• [Work task]:
Copy each line below that has "plate".

= = = = = = =

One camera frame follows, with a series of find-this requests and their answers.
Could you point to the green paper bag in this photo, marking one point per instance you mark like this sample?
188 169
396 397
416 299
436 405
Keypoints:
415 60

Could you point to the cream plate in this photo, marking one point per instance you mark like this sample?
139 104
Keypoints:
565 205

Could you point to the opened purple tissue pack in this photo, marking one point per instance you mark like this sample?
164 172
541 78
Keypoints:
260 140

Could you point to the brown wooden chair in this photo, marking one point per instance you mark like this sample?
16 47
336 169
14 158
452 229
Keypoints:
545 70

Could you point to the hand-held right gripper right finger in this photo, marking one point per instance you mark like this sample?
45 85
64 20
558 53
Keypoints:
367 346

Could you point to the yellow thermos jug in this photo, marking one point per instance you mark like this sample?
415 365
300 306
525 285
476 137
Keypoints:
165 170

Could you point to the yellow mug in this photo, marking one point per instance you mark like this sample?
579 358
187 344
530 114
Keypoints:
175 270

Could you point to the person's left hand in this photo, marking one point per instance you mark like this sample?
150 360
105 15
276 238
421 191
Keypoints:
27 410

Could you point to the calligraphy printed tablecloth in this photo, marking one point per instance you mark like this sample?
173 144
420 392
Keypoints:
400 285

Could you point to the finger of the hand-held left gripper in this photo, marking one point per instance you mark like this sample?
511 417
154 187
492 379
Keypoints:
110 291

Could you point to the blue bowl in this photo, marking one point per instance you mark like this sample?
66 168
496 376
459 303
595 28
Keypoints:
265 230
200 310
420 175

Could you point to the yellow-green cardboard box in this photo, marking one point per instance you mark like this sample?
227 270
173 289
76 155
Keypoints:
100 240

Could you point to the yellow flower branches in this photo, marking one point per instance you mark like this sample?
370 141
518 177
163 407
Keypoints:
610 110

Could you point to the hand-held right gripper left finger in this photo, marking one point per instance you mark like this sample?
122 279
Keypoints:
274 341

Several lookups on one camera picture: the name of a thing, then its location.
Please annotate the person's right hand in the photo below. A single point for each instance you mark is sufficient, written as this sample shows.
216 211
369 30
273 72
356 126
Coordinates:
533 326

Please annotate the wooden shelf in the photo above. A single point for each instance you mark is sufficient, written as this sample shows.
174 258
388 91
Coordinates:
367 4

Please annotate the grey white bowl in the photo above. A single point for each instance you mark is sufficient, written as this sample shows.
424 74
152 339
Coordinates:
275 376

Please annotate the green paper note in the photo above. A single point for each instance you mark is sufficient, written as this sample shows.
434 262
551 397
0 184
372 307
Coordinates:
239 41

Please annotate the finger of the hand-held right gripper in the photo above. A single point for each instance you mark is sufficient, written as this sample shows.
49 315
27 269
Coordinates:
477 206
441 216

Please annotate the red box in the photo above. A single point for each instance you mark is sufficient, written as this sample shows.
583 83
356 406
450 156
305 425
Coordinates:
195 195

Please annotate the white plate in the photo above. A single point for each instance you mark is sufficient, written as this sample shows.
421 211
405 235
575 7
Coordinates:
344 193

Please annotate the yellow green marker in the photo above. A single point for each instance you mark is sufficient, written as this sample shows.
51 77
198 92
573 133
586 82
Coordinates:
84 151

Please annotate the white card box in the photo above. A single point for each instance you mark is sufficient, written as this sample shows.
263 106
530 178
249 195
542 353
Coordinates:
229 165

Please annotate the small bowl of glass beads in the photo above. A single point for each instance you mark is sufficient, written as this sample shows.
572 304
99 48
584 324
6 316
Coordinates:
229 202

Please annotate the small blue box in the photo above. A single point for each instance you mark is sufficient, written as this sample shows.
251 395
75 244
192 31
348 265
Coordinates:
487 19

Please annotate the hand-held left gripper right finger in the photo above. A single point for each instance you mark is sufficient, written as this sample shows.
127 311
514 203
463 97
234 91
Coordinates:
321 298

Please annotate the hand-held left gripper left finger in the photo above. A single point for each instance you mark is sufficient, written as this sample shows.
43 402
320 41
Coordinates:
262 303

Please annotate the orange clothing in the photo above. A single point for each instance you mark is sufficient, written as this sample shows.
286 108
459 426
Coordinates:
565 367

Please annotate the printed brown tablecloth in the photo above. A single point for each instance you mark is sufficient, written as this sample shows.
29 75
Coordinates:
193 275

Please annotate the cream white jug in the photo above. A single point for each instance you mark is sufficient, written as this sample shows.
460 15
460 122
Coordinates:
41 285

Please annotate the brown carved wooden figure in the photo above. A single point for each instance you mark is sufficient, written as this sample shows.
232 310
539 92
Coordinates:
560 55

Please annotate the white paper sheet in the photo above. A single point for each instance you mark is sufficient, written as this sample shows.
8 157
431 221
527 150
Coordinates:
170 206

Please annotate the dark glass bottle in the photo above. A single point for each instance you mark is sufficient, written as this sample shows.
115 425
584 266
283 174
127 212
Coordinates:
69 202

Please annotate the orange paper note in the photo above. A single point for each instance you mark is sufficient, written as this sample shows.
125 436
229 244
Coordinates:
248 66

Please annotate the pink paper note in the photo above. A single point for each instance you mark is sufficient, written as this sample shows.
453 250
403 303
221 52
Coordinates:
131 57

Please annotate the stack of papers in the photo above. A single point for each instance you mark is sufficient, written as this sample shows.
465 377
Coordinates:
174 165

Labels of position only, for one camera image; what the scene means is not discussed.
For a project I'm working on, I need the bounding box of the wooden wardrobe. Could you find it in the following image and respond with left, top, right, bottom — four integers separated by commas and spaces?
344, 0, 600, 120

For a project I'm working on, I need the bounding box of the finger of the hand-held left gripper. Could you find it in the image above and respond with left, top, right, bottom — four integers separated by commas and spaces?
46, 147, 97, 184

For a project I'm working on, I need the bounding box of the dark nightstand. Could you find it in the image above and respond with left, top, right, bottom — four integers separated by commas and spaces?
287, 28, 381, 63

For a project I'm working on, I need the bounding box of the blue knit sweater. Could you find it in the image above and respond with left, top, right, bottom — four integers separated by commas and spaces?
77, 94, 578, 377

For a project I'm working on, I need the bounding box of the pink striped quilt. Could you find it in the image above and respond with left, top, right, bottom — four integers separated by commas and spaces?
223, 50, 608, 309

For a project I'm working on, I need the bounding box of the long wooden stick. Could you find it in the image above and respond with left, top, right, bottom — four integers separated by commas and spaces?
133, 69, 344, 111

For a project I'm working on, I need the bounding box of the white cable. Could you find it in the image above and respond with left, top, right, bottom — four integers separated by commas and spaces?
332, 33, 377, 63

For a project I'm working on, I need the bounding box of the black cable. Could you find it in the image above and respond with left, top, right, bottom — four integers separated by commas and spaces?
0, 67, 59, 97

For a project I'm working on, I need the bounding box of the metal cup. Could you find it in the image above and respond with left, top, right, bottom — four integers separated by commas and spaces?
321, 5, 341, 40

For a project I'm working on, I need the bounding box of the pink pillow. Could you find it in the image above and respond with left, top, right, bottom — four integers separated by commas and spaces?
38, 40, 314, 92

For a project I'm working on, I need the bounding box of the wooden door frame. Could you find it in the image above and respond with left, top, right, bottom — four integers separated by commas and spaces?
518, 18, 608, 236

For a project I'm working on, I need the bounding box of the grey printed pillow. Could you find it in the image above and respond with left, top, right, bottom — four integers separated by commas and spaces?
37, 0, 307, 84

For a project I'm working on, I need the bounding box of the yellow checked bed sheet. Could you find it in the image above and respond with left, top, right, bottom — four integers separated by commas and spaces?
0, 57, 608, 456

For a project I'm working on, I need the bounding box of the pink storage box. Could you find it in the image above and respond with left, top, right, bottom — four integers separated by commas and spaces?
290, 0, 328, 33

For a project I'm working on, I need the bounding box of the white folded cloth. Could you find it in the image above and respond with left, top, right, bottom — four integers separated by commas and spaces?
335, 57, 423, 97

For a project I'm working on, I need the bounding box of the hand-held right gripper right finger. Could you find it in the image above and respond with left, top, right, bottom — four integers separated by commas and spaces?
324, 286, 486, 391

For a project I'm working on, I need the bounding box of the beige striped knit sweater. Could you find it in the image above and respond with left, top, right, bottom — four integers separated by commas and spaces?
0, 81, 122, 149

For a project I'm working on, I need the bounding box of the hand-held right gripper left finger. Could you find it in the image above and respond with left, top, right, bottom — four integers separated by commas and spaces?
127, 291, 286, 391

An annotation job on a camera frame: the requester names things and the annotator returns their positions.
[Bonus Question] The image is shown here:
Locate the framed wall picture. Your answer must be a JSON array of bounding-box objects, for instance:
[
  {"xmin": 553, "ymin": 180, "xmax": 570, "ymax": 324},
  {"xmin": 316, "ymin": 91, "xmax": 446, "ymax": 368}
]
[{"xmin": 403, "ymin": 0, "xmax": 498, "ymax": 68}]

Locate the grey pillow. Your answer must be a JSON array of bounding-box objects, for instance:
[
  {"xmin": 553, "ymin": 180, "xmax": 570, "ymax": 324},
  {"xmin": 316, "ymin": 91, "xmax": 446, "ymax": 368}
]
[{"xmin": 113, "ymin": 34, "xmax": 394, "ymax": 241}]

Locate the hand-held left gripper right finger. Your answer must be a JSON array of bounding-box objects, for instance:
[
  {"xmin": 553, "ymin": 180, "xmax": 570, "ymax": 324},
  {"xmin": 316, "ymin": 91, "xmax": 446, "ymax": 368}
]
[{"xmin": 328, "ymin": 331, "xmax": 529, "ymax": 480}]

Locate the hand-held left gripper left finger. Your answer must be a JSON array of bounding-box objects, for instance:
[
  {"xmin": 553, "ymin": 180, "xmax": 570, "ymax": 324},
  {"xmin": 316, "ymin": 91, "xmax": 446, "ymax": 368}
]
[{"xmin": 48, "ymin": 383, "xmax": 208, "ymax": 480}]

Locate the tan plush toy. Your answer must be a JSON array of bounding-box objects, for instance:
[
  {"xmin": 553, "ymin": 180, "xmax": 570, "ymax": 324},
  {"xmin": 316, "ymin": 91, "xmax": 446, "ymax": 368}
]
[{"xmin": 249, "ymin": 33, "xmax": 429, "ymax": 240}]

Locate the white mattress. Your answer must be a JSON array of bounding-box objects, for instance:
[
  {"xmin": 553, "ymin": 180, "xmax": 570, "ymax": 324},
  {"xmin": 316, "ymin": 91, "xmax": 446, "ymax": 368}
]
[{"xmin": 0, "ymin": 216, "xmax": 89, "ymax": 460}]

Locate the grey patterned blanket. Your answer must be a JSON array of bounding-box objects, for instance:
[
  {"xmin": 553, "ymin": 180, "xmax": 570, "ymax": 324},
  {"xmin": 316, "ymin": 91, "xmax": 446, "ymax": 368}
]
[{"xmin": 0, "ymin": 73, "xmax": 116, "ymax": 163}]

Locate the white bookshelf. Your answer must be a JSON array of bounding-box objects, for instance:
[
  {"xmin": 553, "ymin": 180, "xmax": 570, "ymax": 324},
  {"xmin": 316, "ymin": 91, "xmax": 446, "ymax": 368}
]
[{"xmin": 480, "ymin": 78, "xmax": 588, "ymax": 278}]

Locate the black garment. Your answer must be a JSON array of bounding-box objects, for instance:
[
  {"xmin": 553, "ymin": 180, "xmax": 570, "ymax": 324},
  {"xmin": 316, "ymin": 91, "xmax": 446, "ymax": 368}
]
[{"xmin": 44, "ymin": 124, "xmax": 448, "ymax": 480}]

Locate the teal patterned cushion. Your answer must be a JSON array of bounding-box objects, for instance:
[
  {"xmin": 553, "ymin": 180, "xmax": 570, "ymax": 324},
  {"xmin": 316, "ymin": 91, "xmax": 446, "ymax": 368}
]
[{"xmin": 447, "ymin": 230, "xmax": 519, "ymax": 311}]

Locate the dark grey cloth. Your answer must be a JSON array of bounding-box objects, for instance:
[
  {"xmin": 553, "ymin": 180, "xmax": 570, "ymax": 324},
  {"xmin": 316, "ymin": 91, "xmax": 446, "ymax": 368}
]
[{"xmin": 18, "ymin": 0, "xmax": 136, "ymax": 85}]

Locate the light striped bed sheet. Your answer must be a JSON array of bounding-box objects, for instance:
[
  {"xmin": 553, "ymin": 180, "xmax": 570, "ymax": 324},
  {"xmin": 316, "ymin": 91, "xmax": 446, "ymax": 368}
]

= = = = = = =

• [Exercise solution]:
Could you point to the cream plate in this photo, marking one point per instance you mark like this sample?
Please annotate the white plate in the photo above. A single point for each instance you mark is sufficient, written as this sample shows.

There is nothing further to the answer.